Quick Start

Google Colab Hands-on Tutorial

This Notebook will guide you through the process of analyzing a French novel using the propp-fr library.

You'll learn how to load a novel, tokenize it, extract named entities, resolve coreferences, and analyze the main characters.

Installation

The French variant of the Propp python library can be installed via pypi:

pip install propp_fr

Oneliner Processing

You can process a text file in one line with the default models:

from propp_fr import process_text_file

process_text_file("root_directory/my_french_novel.txt")
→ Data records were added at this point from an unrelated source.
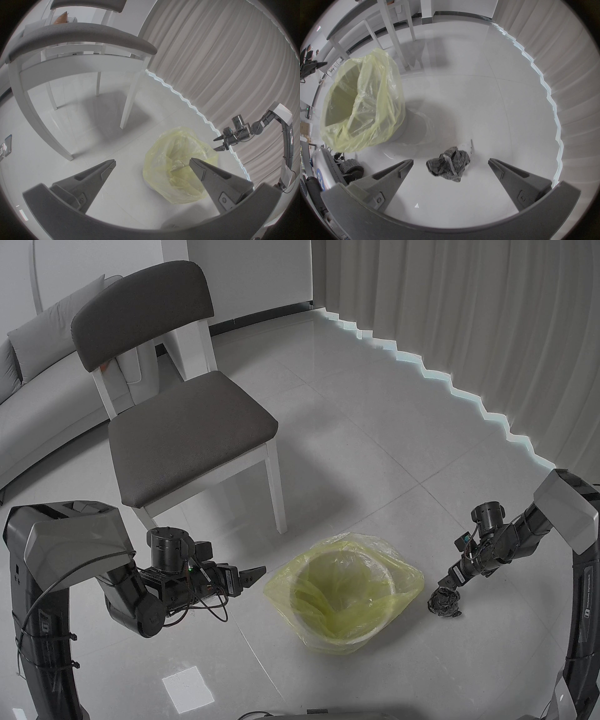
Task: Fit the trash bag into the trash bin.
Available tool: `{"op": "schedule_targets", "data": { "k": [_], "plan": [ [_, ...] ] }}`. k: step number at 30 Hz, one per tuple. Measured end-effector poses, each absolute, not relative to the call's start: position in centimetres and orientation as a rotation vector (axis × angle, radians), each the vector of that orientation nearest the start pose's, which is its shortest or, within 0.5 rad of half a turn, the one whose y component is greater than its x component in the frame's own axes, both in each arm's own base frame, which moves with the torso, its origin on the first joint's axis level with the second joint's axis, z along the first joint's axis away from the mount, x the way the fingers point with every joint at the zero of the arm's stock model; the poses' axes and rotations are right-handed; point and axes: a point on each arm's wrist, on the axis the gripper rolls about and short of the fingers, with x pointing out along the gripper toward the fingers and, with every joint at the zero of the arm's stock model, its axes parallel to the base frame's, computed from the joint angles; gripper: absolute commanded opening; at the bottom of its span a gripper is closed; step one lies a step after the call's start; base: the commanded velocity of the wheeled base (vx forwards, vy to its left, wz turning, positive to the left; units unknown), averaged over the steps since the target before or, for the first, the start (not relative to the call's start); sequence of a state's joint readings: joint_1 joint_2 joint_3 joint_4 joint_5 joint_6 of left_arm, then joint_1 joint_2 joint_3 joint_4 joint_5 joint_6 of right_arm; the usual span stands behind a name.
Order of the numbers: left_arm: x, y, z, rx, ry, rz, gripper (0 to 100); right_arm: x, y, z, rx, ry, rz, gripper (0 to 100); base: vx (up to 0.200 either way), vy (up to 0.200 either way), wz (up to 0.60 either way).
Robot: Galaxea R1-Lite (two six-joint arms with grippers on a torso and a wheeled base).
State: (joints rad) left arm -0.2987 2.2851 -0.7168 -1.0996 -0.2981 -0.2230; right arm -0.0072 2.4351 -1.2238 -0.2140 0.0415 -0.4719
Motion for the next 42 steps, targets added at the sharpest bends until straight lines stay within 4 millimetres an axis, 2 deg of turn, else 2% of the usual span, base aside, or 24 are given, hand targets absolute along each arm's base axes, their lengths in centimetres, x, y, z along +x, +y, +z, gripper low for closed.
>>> {"op": "schedule_targets", "data": {
  "k": [6, 12, 19, 23, 28, 42],
  "plan": [
    [34.6, -11.2, 0.2, -0.210, 0.546, -0.526, 100, 44.1, -0.2, -3.6, -0.407, 0.983, 0.267, 100, 0.000, 0.000, 0.00],
    [34.5, -11.5, -0.2, -0.204, 0.553, -0.535, 100, 46.2, -0.6, -3.8, -0.383, 1.004, 0.262, 100, -0.200, 0.000, 0.00],
    [35.0, -12.0, -0.5, -0.209, 0.478, -0.552, 100, 47.2, -0.8, -4.6, -0.374, 0.996, 0.256, 100, 0.000, 0.000, 0.00],
    [34.9, -12.2, -1.2, -0.208, 0.484, -0.556, 100, 48.2, -0.9, -4.6, -0.375, 0.961, 0.246, 100, 0.000, 0.000, 0.00],
    [34.9, -12.3, -2.0, -0.206, 0.499, -0.555, 100, 49.1, -0.9, -5.5, -0.377, 0.953, 0.243, 100, 0.000, 0.000, 0.00],
    [35.0, -12.2, -2.9, -0.200, 0.515, -0.546, 100, 49.9, -1.3, -8.4, -0.391, 1.064, 0.218, 100, 0.000, 0.000, 0.00]
  ]
}}
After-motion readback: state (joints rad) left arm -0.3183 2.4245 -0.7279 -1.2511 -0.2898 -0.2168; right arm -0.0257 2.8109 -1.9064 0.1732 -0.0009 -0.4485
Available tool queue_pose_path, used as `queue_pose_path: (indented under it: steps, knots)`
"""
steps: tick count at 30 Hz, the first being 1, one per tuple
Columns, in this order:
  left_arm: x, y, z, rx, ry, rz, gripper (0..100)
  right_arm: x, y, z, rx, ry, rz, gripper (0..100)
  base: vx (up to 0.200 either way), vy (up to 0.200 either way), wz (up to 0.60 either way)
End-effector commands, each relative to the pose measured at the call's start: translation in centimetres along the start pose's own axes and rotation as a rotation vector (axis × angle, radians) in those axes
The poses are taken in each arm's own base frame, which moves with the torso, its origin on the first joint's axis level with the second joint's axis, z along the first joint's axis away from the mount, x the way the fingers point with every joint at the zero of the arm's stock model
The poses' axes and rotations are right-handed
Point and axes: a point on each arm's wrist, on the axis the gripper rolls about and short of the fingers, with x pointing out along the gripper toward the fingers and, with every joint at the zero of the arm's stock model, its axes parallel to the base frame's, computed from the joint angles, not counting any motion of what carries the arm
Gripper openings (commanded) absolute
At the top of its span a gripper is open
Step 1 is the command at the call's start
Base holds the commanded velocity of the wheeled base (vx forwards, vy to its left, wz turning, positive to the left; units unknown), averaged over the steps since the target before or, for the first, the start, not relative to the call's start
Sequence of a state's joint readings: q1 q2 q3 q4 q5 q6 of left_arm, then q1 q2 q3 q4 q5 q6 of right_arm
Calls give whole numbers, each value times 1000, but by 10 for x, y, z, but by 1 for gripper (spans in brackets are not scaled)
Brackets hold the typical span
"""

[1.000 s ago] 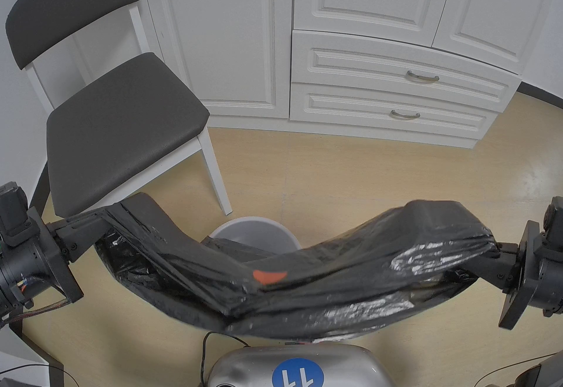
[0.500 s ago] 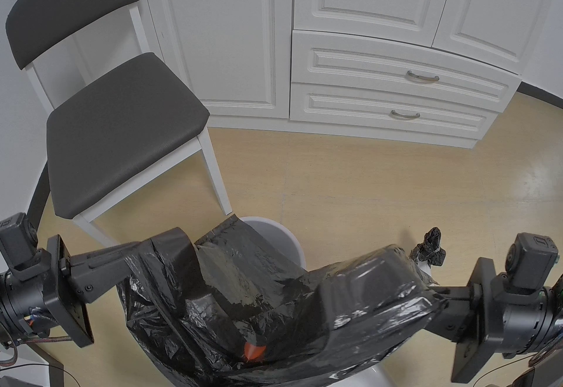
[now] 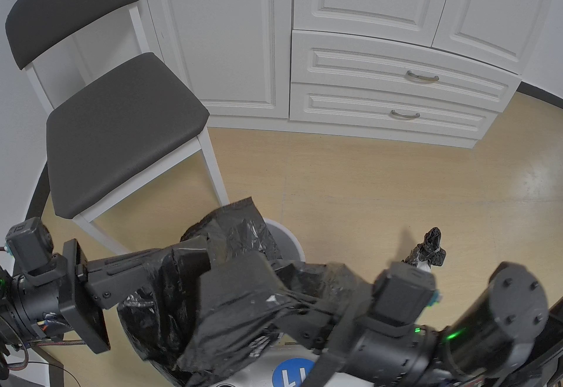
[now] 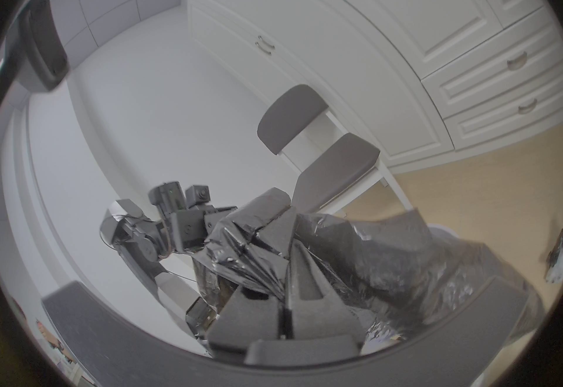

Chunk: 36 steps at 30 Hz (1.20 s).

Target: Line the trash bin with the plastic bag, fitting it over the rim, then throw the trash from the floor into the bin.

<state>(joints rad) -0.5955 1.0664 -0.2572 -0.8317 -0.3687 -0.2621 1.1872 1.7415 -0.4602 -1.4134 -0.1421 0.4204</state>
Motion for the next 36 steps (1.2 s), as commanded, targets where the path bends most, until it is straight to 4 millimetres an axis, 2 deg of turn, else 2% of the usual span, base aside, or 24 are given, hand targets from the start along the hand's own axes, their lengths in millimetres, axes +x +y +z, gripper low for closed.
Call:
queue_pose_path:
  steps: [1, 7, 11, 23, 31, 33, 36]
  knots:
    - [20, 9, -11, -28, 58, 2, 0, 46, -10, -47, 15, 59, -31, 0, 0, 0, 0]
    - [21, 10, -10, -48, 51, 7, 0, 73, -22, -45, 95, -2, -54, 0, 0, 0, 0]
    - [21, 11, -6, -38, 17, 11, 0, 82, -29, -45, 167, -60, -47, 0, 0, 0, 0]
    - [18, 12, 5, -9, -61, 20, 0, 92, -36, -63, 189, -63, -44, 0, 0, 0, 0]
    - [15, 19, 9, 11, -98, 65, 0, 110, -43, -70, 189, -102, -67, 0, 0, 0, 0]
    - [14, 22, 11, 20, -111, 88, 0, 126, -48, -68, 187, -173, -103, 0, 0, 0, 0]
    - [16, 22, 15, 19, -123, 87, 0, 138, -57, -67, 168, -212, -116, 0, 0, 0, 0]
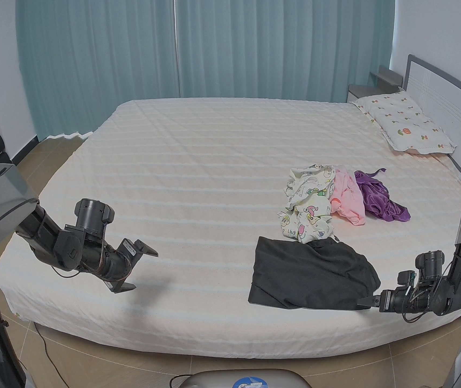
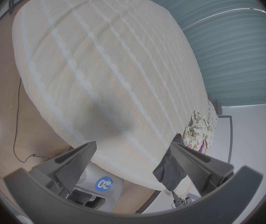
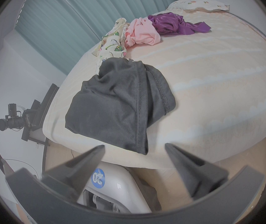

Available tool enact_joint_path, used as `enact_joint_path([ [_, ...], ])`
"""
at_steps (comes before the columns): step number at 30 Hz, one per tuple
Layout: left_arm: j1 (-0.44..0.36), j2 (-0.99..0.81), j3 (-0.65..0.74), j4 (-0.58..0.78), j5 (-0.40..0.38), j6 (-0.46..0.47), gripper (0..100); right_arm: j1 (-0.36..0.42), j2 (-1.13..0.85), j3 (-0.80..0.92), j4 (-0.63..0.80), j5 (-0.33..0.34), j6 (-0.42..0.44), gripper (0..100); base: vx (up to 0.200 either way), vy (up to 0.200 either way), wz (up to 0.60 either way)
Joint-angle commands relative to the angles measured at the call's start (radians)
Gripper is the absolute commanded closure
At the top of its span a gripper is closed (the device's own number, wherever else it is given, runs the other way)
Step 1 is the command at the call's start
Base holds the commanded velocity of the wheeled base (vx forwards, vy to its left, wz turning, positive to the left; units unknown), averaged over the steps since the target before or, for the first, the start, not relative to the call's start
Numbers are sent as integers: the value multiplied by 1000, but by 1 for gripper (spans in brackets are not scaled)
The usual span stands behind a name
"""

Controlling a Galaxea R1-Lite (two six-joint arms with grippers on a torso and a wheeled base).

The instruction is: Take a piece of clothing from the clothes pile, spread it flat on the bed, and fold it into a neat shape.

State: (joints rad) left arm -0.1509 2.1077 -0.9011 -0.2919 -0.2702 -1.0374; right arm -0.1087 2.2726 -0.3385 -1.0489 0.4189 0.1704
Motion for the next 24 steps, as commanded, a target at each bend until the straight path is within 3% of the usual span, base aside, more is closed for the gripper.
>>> enact_joint_path([
  [1,-69,3,-13,0,49,-30,0,17,-51,-2,-2,3,81,0,0,0,0],
  [7,-153,12,-55,8,75,-44,0,57,-42,7,-83,3,242,0,0,-133,0],
  [11,-182,46,-96,11,78,-44,0,57,-21,21,-160,1,293,0,0,-200,0],
  [18,-266,144,-274,132,152,-42,0,58,27,67,-303,1,308,0,0,-200,0],
  [22,-305,198,-331,163,171,-16,0,61,62,93,-379,1,307,0,0,0,0],
  [24,-322,218,-334,166,203,39,0,70,79,104,-414,0,308,0,0,0,0],
])
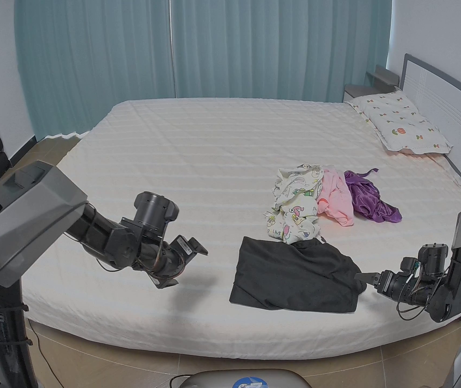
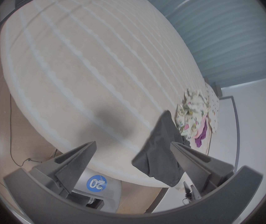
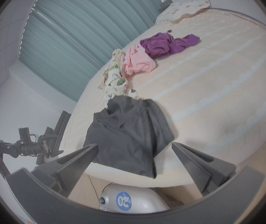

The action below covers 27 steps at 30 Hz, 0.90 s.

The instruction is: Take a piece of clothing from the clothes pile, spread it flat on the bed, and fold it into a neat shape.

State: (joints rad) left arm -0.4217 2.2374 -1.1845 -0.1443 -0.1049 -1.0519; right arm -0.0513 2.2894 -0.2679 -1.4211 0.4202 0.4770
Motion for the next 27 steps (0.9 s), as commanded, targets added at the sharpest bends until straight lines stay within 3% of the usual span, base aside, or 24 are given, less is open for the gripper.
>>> enact_joint_path([
  [1,-51,88,-50,18,37,53,0,13,62,33,-42,-1,2,0,0,0,0],
  [2,-71,91,-32,11,62,118,0,21,76,36,-71,-3,2,0,0,0,0],
  [15,-149,137,16,-124,51,300,0,47,94,53,-110,-3,2,0,0,0,0],
  [27,-184,189,14,-192,33,383,0,47,94,52,-111,2,2,0,0,0,0],
])
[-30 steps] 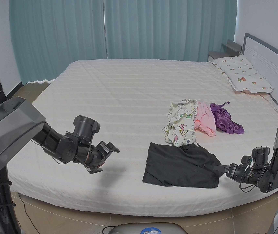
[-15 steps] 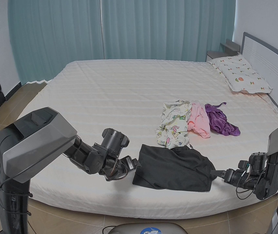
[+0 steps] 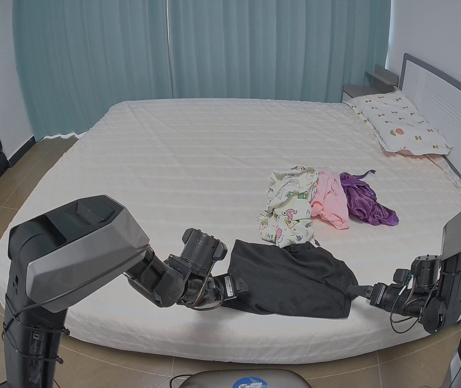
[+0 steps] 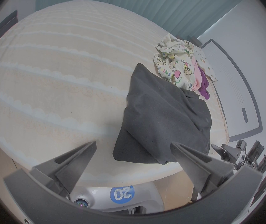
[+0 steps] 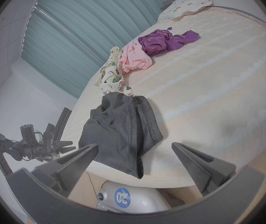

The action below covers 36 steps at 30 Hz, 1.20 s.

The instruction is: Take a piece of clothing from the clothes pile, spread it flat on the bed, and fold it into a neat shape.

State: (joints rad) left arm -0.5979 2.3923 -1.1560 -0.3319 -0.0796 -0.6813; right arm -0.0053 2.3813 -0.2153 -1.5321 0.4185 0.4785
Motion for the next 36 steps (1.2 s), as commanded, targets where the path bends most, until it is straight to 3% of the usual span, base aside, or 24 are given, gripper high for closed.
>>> enact_joint_path([
  [1,-8,41,-18,-12,12,19,0,1,3,1,0,3,0,0,0,0,0],
  [16,-25,76,-24,-110,38,31,0,1,6,22,-34,3,23,0,0,0,0],
  [17,-25,76,-22,-110,38,31,100,-1,7,24,-36,3,23,0,0,0,0],
  [25,-23,71,13,-110,96,26,100,-2,9,27,-36,3,28,0,0,0,0],
  [36,-23,13,114,-111,101,-12,100,-4,9,27,-36,3,29,0,0,0,0],
])
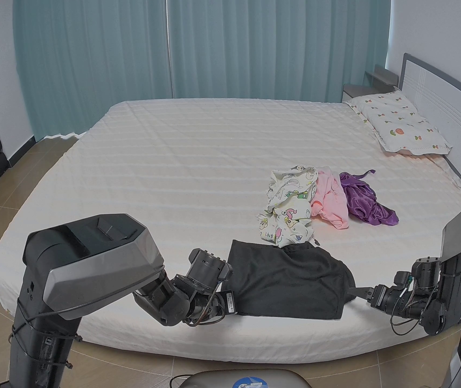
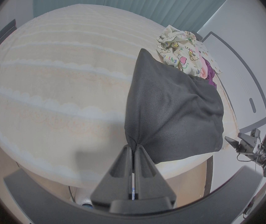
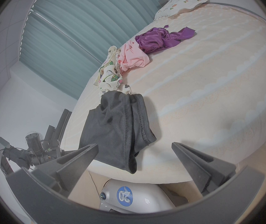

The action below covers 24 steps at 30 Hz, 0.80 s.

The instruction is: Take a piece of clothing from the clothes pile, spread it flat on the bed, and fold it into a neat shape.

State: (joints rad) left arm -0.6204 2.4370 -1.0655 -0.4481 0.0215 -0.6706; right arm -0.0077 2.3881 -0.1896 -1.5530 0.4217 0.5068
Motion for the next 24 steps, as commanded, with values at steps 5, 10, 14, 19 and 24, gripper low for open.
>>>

This will generate three additional files in the same directory:

root_directory/
├── my_french_novel.txt
├── my_french_novel.tokens
├── my_french_novel.entities
└── my_french_novel.book

my_french_novel.tokens contains all tokens along with:
- Part-of-speech tags
- Syntactic parsing information
my_french_novel.entities contains information about recognized entities, including:
- Start and end positions
- Entity type
my_french_novel.book contains all characters and their attributes, including:
- Coreference information
- Gender, number, and other features

Reloading Processed Files

Generated files can be loaded by:

from propp_fr import load_text_file, load_tokens_df, load_entities_df, load_book_file

file_name = "my_french_novel"
root_directory = "root_directory"

text_content = load_text_file(file_name, root_directory)
tokens_df = load_tokens_df(file_name, root_directory)
entities_df = load_entities_df(file_name, root_directory)
characters_dict = load_book_file(file_name, root_directory)

Yes No Flowchart

Did you define your entity types (annotation guidelines)?
-> No -> Annotation Guidelines
Is there an annotated dataset containing those entities? (See Available Dataset)
-> No -> Annotate Dataset
In the right language?
-> No -> Annotate Dataset (at least test set to evaluate model) OR Transfer Annotations OR Train a multilingual model
Is there a pretrained model available?
-> Is performance acceptable? (see Dataset Benchmarks)
Yes -> Use the pretrained model
No -> Train and Evaluate a new model (how to improve model section: ablation, dataset size (tokens, mentions, monoentity), embedding model, model architecture)